▶ [What you should do]:
Copy out each line in the listing below where the word "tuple" appears.

>>

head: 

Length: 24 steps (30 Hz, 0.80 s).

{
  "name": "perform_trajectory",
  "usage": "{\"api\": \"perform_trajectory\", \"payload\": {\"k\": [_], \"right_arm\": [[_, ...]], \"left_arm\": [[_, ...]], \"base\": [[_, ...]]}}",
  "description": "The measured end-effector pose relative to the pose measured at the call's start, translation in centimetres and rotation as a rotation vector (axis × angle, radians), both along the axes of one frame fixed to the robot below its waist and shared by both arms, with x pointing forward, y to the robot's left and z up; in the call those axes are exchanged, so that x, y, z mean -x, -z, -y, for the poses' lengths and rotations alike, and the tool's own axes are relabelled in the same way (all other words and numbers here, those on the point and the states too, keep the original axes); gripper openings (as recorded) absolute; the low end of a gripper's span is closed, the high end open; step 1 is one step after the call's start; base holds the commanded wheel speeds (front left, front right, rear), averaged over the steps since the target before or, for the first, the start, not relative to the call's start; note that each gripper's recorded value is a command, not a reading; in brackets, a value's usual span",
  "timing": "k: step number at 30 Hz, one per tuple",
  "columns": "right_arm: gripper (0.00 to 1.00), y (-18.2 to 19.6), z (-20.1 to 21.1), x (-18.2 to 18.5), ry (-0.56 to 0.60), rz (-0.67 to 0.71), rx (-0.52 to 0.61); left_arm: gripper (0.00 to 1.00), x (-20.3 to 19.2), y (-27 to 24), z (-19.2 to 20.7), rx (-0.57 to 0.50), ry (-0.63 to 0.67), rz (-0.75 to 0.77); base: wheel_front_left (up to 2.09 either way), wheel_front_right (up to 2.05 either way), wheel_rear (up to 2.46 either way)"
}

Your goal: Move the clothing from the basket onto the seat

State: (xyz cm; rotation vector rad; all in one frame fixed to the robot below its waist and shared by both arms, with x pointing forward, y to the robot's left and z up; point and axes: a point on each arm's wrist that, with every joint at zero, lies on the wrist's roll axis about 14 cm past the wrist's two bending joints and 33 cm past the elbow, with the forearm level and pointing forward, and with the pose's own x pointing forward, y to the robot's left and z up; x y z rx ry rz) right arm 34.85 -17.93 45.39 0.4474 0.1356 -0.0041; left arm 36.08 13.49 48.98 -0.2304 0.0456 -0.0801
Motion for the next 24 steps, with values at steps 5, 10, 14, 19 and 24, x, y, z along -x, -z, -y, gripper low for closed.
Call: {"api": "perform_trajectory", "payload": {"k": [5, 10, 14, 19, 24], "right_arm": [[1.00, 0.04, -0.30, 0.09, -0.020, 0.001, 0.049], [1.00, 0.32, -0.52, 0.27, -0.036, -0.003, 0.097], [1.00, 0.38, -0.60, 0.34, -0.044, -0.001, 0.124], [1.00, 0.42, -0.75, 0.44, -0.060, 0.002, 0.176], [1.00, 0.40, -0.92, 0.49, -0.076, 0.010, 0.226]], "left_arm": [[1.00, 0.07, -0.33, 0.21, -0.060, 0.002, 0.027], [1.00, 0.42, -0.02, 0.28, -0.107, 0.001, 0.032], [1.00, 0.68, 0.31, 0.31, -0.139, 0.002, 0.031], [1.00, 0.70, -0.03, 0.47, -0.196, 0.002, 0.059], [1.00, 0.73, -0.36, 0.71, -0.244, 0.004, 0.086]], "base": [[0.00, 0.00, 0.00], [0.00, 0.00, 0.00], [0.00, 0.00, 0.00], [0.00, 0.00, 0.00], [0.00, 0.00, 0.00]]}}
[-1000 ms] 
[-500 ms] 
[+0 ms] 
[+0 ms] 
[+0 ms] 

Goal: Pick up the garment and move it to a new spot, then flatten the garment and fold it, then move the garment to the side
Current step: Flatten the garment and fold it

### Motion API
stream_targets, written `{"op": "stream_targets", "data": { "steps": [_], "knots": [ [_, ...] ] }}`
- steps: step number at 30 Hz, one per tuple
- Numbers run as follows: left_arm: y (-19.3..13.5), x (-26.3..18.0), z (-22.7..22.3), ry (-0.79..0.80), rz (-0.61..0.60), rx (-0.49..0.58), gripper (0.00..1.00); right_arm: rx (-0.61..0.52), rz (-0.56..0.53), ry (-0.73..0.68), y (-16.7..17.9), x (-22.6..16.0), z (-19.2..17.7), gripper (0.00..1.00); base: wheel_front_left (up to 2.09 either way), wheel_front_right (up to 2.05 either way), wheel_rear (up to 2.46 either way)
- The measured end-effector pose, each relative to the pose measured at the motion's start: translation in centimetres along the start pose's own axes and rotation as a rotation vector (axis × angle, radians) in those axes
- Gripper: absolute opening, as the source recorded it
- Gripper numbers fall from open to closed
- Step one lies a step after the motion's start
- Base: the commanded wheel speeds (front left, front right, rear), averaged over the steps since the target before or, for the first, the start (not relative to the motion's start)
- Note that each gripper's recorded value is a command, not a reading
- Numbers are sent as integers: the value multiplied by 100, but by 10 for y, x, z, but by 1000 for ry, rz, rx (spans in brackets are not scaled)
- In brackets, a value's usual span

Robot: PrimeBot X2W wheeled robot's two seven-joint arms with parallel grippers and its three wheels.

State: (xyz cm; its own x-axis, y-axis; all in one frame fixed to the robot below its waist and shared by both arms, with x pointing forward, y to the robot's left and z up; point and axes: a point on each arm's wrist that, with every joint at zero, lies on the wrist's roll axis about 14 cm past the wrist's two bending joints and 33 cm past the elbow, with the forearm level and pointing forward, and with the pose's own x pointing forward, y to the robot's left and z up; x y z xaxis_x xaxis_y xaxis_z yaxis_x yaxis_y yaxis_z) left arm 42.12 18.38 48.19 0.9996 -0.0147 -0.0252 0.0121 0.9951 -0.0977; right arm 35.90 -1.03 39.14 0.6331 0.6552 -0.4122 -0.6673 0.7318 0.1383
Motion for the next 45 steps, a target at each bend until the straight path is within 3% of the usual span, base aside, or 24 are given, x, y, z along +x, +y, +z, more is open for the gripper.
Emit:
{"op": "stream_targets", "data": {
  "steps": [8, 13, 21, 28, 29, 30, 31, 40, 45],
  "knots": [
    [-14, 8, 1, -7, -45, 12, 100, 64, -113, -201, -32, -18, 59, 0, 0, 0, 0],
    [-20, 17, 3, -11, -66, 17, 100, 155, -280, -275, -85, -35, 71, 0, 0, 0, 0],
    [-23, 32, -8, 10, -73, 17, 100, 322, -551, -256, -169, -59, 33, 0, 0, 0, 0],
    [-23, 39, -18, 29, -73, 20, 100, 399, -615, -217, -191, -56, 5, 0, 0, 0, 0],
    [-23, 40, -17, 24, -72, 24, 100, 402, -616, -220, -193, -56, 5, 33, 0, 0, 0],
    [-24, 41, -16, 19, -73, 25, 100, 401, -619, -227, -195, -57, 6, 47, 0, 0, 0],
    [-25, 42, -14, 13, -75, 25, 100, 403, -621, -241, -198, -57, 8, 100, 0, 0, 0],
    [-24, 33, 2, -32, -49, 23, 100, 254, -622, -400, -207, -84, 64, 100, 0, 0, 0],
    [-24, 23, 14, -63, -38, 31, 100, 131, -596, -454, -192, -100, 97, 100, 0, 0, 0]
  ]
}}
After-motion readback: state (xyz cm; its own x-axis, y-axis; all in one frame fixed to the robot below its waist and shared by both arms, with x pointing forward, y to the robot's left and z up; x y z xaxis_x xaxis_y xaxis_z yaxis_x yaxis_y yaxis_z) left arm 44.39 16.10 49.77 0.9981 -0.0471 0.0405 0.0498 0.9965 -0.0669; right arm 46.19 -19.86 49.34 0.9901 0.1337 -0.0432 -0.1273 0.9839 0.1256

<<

▶ [Solution for this problem]:
  "timing": "k: step number at 30 Hz, one per tuple",
- steps: step number at 30 Hz, one per tuple

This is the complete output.